I won't weigh in on what I don't know but as far as the labor aspect of digging it out, it doesn't look terribly back breaking. As already stated there is a fair amount of research you need to do about fountations and drainage. Your ieda of backfilling with gravel sounds like it would let a lot of ground water pool down alongside the wall unless there was a plan to drain it out of there. 

Not a herbologist either but that leafy vegitation on the good side looks like a thirsty breed that probably took care of a lot of the water on that side and possibly added a strong root system resulting in less damage on that side. Such an arraingement would look better on the other side than those flat rocks laying there and would probably offer similar benefit.You may be able to get away with minor shoring up and repairing on that side without a lot of tearing down and digging.

Poured concrete walls and footings sound like a better plan that timbers too. 

Are your neighbors' homes similar to your's? You might look and ask around the neighborhood for similar problems and solutions.


----------



## doug123 (Apr 27, 2010)

Willie T said:


> Unfortunately, I have to warn you that lumber is going to have a very short lifespan compared to any kind of masonry.
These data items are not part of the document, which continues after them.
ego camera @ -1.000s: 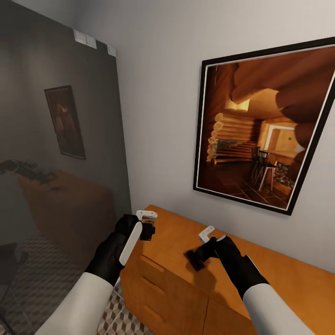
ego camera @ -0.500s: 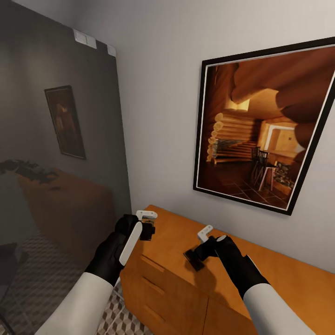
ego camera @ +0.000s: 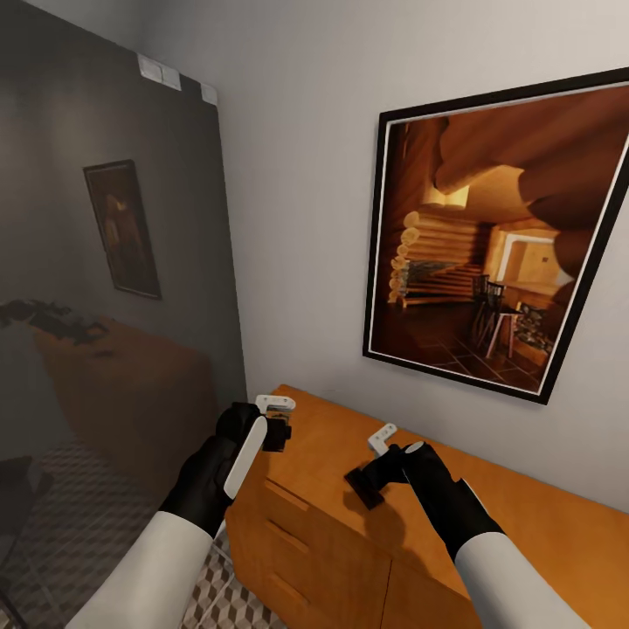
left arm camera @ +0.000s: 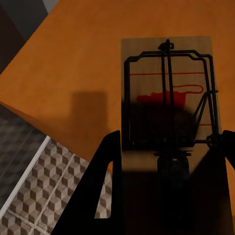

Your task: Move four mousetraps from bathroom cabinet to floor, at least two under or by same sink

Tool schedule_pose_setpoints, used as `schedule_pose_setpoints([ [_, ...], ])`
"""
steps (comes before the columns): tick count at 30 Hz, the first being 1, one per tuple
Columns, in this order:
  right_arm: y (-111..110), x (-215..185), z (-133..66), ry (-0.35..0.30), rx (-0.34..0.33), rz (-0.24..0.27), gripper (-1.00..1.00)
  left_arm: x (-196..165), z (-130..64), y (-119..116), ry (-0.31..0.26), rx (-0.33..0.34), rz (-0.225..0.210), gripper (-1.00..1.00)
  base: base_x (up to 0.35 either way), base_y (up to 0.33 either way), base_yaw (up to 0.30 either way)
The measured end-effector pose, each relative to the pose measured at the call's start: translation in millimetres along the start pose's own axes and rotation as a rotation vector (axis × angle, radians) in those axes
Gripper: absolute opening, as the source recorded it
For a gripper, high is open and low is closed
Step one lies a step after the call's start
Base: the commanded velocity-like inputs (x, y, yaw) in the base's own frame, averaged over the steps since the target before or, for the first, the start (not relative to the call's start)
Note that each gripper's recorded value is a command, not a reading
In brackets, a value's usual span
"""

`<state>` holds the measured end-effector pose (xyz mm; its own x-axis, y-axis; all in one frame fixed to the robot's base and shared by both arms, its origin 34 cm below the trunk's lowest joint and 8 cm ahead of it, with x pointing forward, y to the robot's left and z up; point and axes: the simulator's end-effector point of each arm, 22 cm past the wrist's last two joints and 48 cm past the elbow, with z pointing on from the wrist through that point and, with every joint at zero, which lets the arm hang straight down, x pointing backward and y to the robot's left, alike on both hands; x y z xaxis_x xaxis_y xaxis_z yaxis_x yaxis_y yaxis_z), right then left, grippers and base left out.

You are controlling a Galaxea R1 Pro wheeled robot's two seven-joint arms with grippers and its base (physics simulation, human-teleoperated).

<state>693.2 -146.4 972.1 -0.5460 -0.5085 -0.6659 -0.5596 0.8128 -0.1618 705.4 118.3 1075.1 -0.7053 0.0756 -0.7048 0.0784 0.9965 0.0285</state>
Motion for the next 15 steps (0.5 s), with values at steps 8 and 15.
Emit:
schedule_pose_setpoints([
  [8, 0.0, 1.7, 5.9, 0.000, -0.005, 0.000, 1.00, 1.3, 6.0, -0.1, -0.001, 0.000, 0.001, -1.00, 0.000, 0.000, 0.000],
  [15, 11.4, -3.0, 5.9, -0.017, -0.049, 0.025, 1.00, 1.4, 5.9, -0.5, -0.001, 0.001, 0.001, -1.00, 0.000, 0.000, 0.000],
])
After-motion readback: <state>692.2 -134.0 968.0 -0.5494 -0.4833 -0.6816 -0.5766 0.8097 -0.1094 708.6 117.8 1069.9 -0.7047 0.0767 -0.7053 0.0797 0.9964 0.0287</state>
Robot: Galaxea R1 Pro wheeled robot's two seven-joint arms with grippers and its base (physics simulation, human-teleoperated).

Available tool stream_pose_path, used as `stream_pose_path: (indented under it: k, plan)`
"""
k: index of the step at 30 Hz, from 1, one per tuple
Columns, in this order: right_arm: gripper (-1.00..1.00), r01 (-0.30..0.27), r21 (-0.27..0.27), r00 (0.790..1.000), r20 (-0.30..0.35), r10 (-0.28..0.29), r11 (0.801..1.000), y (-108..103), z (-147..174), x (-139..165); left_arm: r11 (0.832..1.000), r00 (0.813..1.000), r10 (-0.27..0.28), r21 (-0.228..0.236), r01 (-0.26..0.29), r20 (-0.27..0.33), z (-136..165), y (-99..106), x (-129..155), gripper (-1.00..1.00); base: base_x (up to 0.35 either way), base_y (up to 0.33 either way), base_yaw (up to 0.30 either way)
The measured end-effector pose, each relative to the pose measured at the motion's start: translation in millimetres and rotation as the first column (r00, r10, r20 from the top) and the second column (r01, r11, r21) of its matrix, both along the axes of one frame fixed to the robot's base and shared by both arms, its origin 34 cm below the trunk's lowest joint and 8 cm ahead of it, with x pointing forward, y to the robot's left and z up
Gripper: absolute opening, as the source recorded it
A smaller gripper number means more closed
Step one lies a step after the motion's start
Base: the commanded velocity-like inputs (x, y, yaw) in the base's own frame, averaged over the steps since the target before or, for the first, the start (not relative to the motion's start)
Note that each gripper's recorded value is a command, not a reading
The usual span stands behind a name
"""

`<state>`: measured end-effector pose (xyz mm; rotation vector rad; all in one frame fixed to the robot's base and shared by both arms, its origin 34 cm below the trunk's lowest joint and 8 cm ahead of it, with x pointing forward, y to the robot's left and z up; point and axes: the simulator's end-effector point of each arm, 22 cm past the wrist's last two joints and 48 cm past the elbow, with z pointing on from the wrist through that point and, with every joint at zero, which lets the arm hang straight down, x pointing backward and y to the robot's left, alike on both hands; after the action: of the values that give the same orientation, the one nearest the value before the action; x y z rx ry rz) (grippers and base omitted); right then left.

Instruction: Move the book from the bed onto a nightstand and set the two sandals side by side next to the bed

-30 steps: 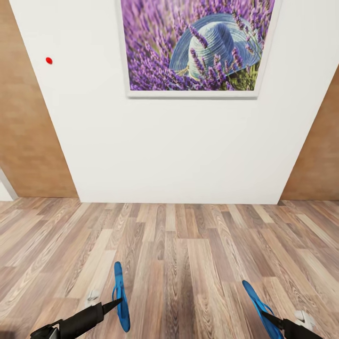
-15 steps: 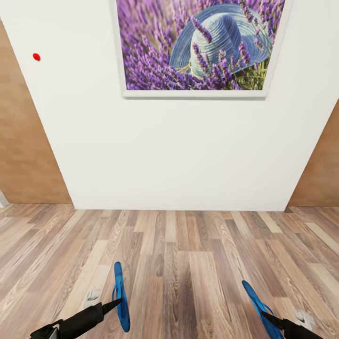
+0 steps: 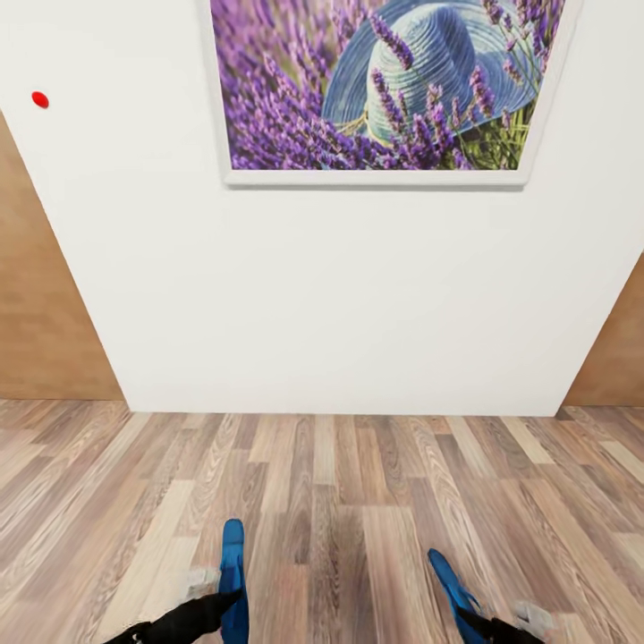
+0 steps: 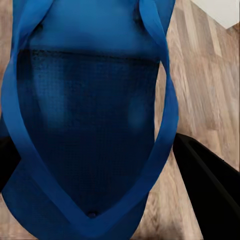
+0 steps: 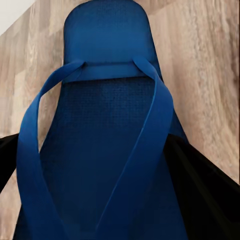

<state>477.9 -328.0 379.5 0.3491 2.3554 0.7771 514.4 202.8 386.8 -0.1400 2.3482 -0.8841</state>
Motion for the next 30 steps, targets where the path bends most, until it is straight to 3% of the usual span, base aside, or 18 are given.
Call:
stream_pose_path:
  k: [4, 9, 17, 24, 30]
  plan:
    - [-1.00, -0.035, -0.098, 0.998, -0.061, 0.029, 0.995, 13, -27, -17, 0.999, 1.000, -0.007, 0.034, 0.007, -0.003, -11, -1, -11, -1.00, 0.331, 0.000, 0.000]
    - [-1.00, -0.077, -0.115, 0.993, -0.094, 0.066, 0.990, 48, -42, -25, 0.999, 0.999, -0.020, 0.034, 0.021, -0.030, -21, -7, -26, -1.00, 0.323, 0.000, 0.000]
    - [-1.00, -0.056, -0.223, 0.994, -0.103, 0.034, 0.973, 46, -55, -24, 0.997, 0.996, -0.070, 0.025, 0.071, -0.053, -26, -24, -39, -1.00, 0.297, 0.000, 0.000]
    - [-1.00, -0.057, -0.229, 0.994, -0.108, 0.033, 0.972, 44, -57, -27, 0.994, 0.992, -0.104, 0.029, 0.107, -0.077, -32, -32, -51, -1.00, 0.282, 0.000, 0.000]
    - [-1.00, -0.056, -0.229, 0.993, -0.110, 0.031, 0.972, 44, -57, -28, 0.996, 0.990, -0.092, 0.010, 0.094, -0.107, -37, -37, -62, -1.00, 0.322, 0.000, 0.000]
 Dang. I just can't win here 

How short is short? Honestly I am hoping to move in the near future. Hopefully within the next 5 years.

Do you think it would last 10 years? I'd be happy with that. 

Not to leave it for the next guy but I feel confident about using wood and not so much about using concrete.


----------



## doug123 (Apr 27, 2010)

Jim F said:


> I won't weigh in on what I don't know but as far as the labor aspect of digging it out, it doesn't look terribly back breaking. As already stated there is a fair amount of research you need to do about fountations and drainage. Your ieda of backfilling with gravel sounds like it would let a lot of ground water pool down alongside the wall unless there was a plan to drain it out of there.
> 
> Not a herbologist either but that leafy vegitation on the good side looks like a thirsty breed that probably took care of a lot of the water on that side and possibly added a strong root system resulting in less damage on that side. Such an arraingement would look better on the other side than those flat rocks laying there and would probably offer similar benefit.You may be able to get away with minor shoring up and repairing on that side without a lot of tearing down and digging.
> 
> ...


Thanks Jim. As you can see my plan is pretty much changing daily so I am not thinking about the gravel anymore 

Now you are getting to something I didn't really even think of. Can I just dig behind and try to put the wall back in place? 

What is the general opinion on that?

Would I try to dig out like a shovel size amount behind the left side then push back on the wall? I know that is probably a lot of weight but maybe that would work?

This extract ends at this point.